### [Work instructions]
The result should be an exact copy of the entries that follow, with no pictures included.

### [Supplied material]
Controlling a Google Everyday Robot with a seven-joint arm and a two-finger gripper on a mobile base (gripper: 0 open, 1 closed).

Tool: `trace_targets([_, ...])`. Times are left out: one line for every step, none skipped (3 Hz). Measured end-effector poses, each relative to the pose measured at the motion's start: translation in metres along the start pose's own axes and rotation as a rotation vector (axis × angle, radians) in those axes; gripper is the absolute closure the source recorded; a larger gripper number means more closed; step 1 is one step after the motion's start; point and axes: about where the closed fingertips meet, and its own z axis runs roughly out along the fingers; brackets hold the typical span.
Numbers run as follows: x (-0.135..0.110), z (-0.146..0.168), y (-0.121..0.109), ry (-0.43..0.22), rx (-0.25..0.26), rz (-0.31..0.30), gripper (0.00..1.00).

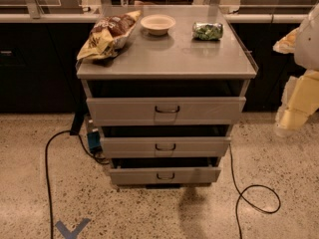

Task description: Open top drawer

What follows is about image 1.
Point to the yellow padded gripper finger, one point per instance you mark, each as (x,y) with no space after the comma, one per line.
(286,44)
(300,100)

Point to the blue power box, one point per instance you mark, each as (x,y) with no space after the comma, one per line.
(93,136)

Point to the brown yellow chip bag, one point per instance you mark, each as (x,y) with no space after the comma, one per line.
(109,35)

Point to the dark counter with rail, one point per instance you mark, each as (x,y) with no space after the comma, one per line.
(37,66)

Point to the grey metal drawer cabinet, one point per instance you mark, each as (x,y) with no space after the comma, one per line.
(171,66)

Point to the grey drawer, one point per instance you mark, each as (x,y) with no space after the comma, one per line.
(165,111)
(168,175)
(151,147)

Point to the white paper bowl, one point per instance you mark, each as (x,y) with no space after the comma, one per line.
(158,24)

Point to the grey middle drawer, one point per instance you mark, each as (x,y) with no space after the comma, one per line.
(151,147)

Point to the grey bottom drawer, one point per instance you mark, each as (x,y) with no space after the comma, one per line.
(168,175)

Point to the grey top drawer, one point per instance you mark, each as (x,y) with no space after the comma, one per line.
(165,111)

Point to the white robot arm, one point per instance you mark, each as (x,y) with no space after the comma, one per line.
(306,52)

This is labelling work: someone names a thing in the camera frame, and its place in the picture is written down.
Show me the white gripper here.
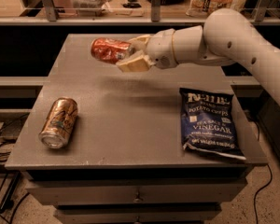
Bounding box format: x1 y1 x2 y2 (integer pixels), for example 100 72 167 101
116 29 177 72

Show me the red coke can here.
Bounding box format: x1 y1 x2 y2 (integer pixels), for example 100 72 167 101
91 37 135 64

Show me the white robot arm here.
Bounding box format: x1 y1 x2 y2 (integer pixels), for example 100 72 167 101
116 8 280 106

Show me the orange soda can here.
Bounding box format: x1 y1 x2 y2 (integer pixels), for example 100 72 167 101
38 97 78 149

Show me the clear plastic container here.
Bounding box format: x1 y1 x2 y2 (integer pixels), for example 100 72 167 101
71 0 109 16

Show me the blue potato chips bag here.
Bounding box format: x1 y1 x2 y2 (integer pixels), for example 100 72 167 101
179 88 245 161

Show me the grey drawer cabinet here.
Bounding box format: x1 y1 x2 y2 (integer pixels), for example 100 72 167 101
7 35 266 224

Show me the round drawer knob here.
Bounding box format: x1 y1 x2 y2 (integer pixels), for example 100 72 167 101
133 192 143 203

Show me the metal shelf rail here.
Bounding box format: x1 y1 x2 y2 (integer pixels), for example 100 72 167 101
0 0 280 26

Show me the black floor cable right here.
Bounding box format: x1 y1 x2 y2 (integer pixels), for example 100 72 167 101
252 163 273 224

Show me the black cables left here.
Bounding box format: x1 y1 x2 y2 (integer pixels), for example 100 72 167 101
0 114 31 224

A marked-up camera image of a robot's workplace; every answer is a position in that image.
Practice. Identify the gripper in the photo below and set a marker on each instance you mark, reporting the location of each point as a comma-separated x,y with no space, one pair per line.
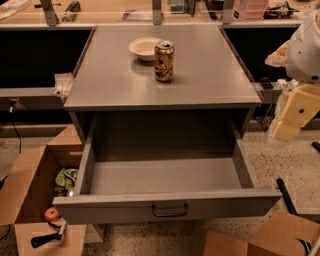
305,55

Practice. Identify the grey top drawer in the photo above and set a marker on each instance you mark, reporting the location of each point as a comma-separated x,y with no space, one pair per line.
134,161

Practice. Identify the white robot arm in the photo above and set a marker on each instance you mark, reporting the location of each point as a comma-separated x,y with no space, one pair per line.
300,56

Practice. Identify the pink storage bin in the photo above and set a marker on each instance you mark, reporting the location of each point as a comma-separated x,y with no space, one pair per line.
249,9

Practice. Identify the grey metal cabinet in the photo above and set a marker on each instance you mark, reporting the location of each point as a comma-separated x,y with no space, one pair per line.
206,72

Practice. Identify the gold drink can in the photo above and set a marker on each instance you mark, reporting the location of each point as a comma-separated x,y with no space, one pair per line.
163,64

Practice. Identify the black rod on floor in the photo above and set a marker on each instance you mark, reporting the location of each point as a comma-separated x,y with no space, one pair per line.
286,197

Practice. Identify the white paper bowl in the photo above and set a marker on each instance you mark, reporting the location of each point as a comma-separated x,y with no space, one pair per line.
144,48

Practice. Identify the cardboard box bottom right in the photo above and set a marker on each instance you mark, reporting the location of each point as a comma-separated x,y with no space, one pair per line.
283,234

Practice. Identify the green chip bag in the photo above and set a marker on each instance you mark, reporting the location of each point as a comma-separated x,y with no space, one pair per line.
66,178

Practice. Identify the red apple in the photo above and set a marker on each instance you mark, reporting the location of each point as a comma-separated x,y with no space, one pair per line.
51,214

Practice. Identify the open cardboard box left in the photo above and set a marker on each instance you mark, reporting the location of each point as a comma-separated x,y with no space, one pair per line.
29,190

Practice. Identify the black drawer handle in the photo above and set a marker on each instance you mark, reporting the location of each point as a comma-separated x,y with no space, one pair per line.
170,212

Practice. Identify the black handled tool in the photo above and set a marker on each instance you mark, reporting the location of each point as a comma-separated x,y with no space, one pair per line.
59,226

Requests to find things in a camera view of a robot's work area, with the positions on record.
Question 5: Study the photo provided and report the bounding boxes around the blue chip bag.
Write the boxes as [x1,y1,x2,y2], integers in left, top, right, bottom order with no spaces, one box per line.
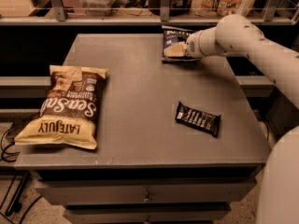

### [Answer below]
Controlling a Google Everyday Robot with a seven-joint arm and a two-finger gripper on a mobile base (gripper: 0 open, 1 closed).

Tool: `trace_targets([_, ...])`. Times are left out: one line for every step, none skipped (3 Hz). Measured end-effector poses, each relative to the pose measured at the motion's start: translation in metres along the start pose's own axes and rotation as a rotation vector (axis × angle, radians) in those axes; gripper is the absolute closure the source recorded; a larger gripper number means more closed; step 1 is one step after the motion's start; point and axes: about where the closed fingertips meet, and its own z axis runs roughly out along the fingers; brackets hold the typical span.
Numbers run as follows: x (-0.135..0.110), z (-0.146..0.168), y (-0.121..0.109), ry (-0.43..0.22), rx (-0.25..0.26), rz (-0.31..0.30), gripper (0.00..1.00).


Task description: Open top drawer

What follows is about image 1.
Point to the yellow padded gripper finger, one point per instance you mark, each as (x,y) with no space after the comma, one per line.
(286,44)
(300,100)

Point to the blue power box, one point per instance you mark, each as (x,y) with no space after the comma, one per line.
(93,136)

Point to the brown yellow chip bag, one point per instance you mark, each as (x,y) with no space after the comma, one per line.
(109,35)

Point to the dark counter with rail, one point per instance you mark, each as (x,y) with no space after the comma, one per line.
(37,66)

Point to the grey metal drawer cabinet, one point per instance you mark, each as (x,y) with no space after the comma, one per line.
(171,66)

Point to the grey drawer, one point per instance you mark, each as (x,y) with no space after the comma, one per line.
(165,111)
(168,175)
(151,147)

Point to the white paper bowl, one point per instance you mark, each as (x,y) with no space after the comma, one per line.
(158,24)

Point to the grey middle drawer, one point per instance you mark, each as (x,y) with no space after the comma, one per line.
(151,147)

Point to the grey bottom drawer, one point per instance you mark, each as (x,y) with no space after the comma, one per line.
(168,175)

Point to the grey top drawer, one point per instance you mark, each as (x,y) with no space after the comma, one per line.
(165,111)

Point to the white robot arm, one point per instance you mark, each as (x,y) with no space after the comma, one per line.
(306,52)

This is labelling work: someone names a thing in the camera frame, and its place in the picture is written down.
Show me the white gripper here.
Bounding box format: x1 y1 x2 y2 (integer pixels), for example 100 72 167 101
116 29 177 72

Show me the red coke can here.
Bounding box format: x1 y1 x2 y2 (integer pixels), for example 100 72 167 101
91 37 135 64

Show me the white robot arm here.
Bounding box format: x1 y1 x2 y2 (integer pixels), for example 100 72 167 101
116 8 280 106

Show me the orange soda can here.
Bounding box format: x1 y1 x2 y2 (integer pixels), for example 100 72 167 101
38 97 78 149

Show me the clear plastic container here.
Bounding box format: x1 y1 x2 y2 (integer pixels), for example 100 72 167 101
71 0 109 16

Show me the blue potato chips bag here.
Bounding box format: x1 y1 x2 y2 (integer pixels), for example 100 72 167 101
179 88 245 161

Show me the grey drawer cabinet here.
Bounding box format: x1 y1 x2 y2 (integer pixels), for example 100 72 167 101
7 35 266 224

Show me the round drawer knob here.
Bounding box format: x1 y1 x2 y2 (integer pixels), for example 100 72 167 101
133 192 143 203

Show me the metal shelf rail here.
Bounding box format: x1 y1 x2 y2 (integer pixels), for example 100 72 167 101
0 0 280 26

Show me the black floor cable right here.
Bounding box format: x1 y1 x2 y2 (integer pixels), for example 100 72 167 101
252 163 273 224

Show me the black cables left here.
Bounding box format: x1 y1 x2 y2 (integer pixels), for example 100 72 167 101
0 114 31 224

A marked-up camera image of a robot's workplace; every answer is a position in that image.
Practice. Identify the gripper in the photo below and set a marker on each instance you mark, reporting the location of each point as a comma-separated x,y with no space, one pair per line.
305,55

Practice. Identify the grey top drawer in the photo above and set a marker on each instance you mark, reporting the location of each point as a comma-separated x,y with no space, one pair per line.
134,161

Practice. Identify the white robot arm in the photo above and set a marker on each instance you mark, reporting the location of each point as a comma-separated x,y with no space, one pair per line.
300,56

Practice. Identify the pink storage bin in the photo above and set a marker on each instance you mark, reporting the location of each point as a comma-separated x,y with no space, one pair per line.
249,9

Practice. Identify the grey metal cabinet in the photo above and set a marker on each instance you mark, reporting the location of each point as a comma-separated x,y with no space, one pair per line.
206,72

Practice. Identify the gold drink can in the photo above and set a marker on each instance you mark, reporting the location of each point as a comma-separated x,y with no space, one pair per line.
163,64

Practice. Identify the black rod on floor in the photo above and set a marker on each instance you mark, reporting the location of each point as a comma-separated x,y with no space, one pair per line.
286,197

Practice. Identify the white paper bowl in the photo above and set a marker on each instance you mark, reporting the location of each point as a comma-separated x,y with no space, one pair per line.
144,48

Practice. Identify the cardboard box bottom right in the photo above and set a marker on each instance you mark, reporting the location of each point as a comma-separated x,y with no space, one pair per line.
283,234

Practice. Identify the green chip bag in the photo above and set a marker on each instance you mark, reporting the location of each point as a comma-separated x,y with no space, one pair per line.
66,178

Practice. Identify the red apple in the photo above and set a marker on each instance you mark, reporting the location of each point as a comma-separated x,y with no space, one pair per line.
51,214

Practice. Identify the open cardboard box left in the photo above and set a marker on each instance you mark, reporting the location of each point as a comma-separated x,y with no space, one pair per line.
29,190

Practice. Identify the black drawer handle in the photo above and set a marker on each instance you mark, reporting the location of each point as a comma-separated x,y with no space, one pair per line.
170,212

Practice. Identify the black handled tool in the photo above and set a marker on each instance you mark, reporting the location of each point as a comma-separated x,y with no space, one pair per line.
59,226

Requests to find things in a camera view of a robot's work area, with the positions on record.
Question 5: Study the photo provided and report the bounding boxes around the blue chip bag.
Write the boxes as [x1,y1,x2,y2], integers in left, top, right, bottom order with no spaces, one box per line.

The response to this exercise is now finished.